YOUR ASSIGNMENT
Work out how many lines in the data hold the word "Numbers", and reply with that number only.

########

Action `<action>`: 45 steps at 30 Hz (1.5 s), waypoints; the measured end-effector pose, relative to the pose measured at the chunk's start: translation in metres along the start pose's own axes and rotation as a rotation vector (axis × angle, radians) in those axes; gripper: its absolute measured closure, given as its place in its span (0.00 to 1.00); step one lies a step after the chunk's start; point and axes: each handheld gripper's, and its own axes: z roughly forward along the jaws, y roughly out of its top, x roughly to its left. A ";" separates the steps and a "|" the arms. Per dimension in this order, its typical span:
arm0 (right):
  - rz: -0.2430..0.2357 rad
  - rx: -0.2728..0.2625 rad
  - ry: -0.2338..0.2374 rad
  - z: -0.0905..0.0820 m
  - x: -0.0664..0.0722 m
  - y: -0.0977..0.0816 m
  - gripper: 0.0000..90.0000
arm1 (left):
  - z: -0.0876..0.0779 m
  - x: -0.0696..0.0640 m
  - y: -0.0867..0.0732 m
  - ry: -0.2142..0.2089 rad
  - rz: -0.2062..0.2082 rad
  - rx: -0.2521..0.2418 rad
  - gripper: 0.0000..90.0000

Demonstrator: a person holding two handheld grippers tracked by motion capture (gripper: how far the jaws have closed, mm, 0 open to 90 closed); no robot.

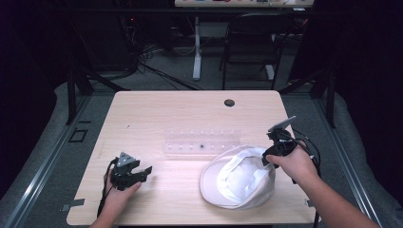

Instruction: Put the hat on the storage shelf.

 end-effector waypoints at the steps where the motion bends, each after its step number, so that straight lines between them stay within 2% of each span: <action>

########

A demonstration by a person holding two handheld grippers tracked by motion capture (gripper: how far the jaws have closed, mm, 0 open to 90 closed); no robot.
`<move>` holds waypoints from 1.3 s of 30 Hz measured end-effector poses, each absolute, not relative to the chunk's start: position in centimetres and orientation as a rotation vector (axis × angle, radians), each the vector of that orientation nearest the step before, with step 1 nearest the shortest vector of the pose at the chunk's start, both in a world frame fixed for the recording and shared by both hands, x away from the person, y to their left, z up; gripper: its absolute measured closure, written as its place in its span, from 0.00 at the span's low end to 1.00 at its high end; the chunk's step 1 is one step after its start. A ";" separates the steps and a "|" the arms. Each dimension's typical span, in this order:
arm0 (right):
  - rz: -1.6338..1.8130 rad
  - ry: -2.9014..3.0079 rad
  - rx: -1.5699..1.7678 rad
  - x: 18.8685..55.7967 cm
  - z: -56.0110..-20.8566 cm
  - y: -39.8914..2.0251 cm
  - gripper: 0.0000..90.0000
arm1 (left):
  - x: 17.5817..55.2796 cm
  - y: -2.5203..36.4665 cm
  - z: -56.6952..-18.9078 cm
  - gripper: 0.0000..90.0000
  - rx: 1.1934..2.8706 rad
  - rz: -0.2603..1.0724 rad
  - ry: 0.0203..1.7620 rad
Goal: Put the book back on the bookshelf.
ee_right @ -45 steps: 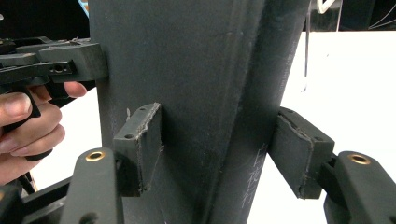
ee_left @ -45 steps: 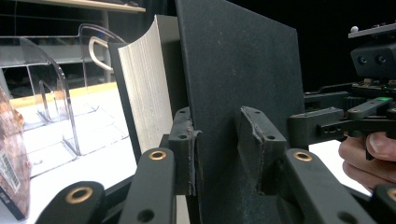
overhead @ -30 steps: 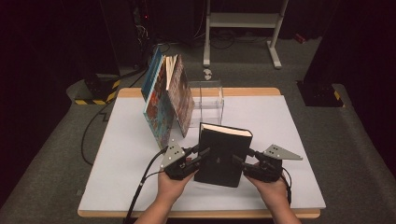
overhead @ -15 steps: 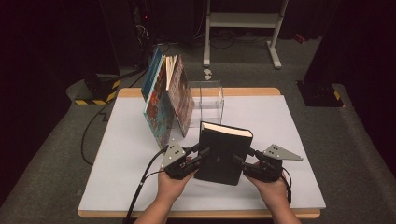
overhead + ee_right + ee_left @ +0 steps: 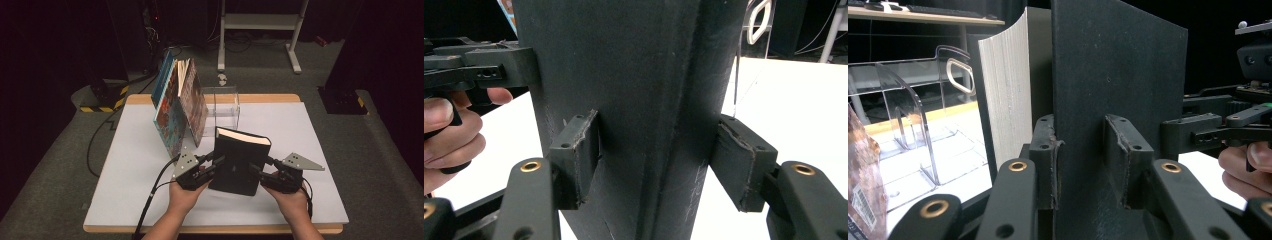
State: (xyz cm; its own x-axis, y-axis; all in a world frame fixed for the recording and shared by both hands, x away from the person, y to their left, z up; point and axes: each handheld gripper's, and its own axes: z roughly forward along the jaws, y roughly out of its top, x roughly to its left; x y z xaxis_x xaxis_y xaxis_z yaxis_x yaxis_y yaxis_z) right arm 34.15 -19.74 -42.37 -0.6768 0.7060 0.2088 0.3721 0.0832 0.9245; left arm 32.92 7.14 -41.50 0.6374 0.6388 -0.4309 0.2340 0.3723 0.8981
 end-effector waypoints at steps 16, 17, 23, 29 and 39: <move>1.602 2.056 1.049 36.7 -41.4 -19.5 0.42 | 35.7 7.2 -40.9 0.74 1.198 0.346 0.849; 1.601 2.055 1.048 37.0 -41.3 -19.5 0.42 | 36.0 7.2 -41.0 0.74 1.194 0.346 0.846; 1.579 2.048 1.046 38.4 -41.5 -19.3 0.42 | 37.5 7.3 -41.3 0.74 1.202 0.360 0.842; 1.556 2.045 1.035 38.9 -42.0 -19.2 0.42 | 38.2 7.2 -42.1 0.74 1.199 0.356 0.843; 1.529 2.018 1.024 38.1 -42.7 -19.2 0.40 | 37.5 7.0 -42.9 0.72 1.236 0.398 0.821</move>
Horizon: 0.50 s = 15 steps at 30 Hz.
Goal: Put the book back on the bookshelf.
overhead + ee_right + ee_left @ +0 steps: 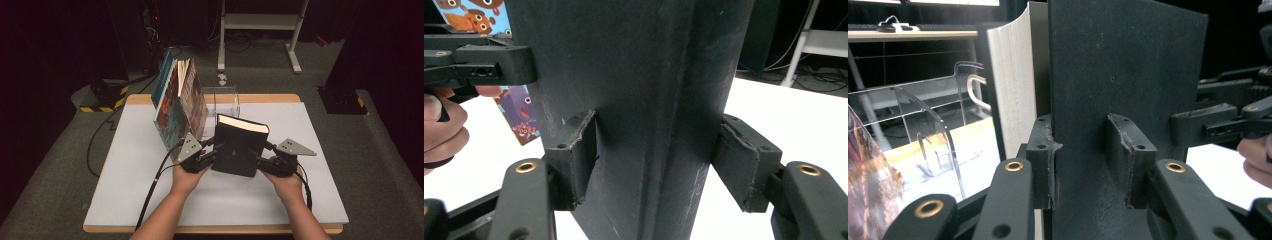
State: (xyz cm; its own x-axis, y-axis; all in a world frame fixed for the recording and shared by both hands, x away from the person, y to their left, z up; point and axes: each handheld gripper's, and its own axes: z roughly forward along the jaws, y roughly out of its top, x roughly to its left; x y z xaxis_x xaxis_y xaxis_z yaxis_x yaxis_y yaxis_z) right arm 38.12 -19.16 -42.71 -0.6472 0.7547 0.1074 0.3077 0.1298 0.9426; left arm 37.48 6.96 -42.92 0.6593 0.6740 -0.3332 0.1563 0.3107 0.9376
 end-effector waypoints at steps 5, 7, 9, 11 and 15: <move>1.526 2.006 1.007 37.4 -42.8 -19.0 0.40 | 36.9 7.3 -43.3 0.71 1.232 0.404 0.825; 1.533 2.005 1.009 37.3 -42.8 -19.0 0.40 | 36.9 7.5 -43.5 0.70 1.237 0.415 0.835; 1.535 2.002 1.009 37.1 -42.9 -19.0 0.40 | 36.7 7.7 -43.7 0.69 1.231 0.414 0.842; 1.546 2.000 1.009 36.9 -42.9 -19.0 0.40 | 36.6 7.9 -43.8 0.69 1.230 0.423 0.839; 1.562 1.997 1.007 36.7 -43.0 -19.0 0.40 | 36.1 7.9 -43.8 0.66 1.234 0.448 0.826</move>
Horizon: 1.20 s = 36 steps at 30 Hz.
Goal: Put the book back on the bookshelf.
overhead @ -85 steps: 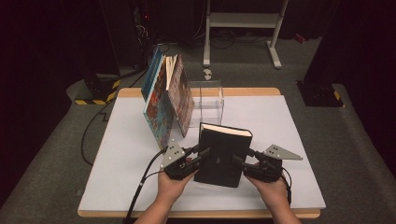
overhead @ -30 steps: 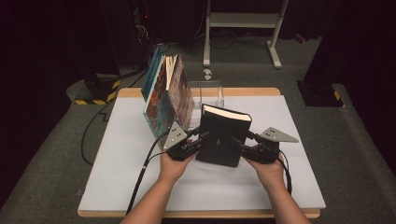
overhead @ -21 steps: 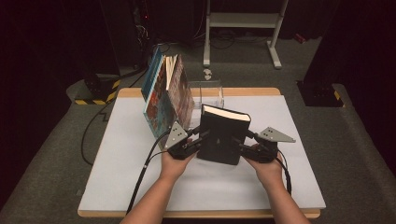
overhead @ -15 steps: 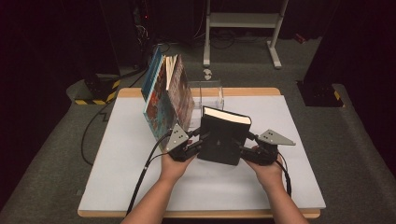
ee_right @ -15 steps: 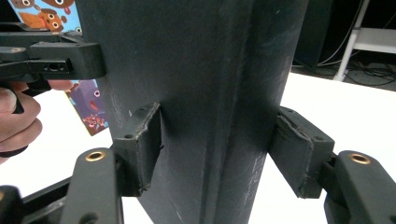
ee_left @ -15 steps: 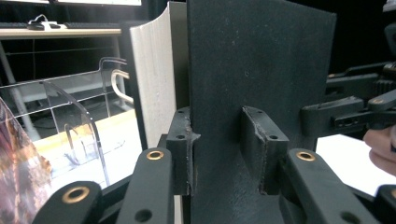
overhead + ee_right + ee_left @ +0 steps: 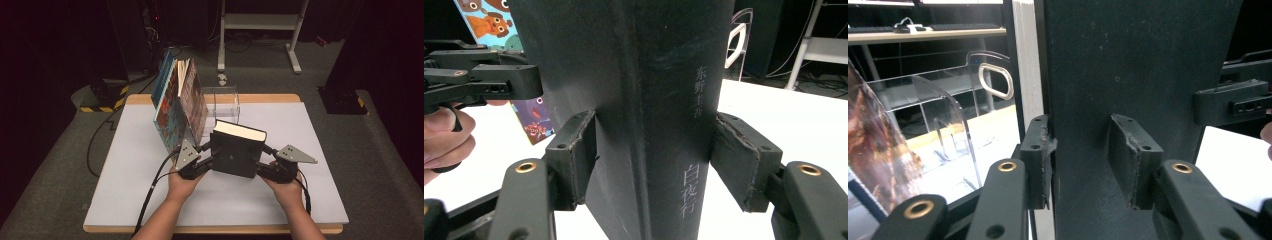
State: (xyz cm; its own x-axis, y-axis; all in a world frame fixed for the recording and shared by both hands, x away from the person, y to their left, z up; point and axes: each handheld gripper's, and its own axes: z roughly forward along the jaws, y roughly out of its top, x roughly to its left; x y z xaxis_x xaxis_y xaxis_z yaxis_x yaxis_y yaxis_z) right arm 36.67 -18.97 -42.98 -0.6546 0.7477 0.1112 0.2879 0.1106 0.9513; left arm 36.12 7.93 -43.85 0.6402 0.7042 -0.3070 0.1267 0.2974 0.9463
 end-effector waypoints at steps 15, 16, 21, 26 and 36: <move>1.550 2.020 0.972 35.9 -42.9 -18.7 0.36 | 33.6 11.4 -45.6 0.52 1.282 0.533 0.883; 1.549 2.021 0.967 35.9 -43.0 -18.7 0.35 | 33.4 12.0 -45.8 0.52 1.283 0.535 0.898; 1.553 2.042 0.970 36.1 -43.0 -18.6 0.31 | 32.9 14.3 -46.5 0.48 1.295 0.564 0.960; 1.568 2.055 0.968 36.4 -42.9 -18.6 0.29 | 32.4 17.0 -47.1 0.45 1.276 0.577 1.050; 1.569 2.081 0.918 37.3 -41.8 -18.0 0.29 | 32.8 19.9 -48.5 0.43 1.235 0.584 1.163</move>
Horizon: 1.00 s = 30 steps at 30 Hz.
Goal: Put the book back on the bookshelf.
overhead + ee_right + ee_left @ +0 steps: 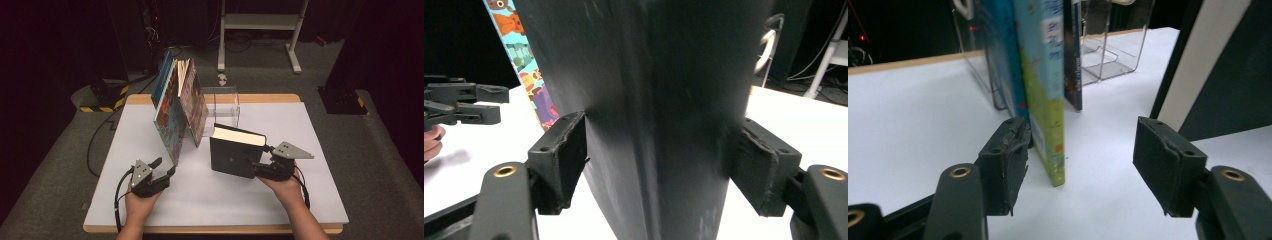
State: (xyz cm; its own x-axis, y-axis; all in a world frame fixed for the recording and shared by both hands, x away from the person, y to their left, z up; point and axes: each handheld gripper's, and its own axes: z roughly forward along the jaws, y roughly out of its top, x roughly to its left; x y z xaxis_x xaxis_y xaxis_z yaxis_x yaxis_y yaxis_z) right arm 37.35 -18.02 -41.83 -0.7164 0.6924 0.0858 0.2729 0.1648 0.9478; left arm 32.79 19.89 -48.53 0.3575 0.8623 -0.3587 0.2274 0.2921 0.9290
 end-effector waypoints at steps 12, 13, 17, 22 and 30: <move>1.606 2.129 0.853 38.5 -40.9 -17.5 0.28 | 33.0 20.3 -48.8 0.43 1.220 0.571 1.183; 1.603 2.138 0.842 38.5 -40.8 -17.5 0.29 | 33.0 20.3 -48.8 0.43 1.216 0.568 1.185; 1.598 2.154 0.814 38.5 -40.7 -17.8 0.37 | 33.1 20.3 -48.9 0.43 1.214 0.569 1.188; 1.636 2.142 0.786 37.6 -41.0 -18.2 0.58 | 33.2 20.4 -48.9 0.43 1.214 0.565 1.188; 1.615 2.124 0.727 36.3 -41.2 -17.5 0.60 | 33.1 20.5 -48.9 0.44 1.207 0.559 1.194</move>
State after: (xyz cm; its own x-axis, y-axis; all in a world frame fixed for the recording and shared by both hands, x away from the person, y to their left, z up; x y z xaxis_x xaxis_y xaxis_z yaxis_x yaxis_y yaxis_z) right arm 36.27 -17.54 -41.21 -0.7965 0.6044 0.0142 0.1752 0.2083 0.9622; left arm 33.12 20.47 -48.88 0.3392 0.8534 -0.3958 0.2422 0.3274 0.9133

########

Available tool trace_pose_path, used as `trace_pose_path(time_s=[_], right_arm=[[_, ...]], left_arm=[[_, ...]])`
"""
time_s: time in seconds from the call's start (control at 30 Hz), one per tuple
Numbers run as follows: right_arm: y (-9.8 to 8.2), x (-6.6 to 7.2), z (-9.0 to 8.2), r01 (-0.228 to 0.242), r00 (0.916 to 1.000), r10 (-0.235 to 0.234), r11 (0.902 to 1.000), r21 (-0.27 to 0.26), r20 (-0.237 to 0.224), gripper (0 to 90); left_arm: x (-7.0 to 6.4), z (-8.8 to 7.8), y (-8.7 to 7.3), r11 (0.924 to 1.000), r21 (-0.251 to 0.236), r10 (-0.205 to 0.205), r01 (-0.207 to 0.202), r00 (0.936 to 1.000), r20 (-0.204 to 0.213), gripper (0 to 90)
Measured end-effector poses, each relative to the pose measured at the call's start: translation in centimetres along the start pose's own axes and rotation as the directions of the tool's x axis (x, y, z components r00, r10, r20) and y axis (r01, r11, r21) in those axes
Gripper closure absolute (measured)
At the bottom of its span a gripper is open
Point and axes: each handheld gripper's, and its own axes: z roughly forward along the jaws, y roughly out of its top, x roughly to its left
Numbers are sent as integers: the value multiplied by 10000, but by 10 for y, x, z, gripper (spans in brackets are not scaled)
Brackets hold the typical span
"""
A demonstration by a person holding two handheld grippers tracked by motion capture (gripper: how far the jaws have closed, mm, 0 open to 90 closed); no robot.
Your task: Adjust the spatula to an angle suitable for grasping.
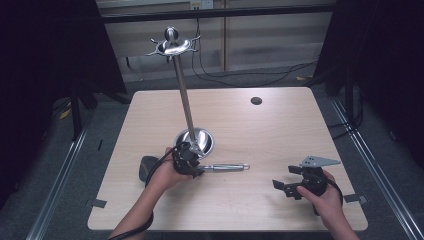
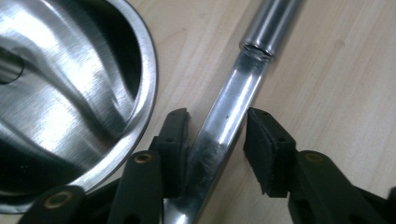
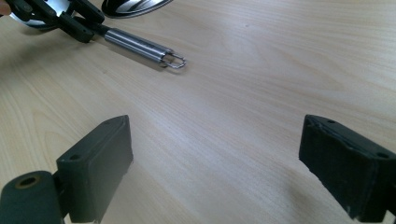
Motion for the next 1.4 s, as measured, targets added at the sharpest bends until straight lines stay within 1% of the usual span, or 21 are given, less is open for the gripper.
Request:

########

TASK OUTPUT
2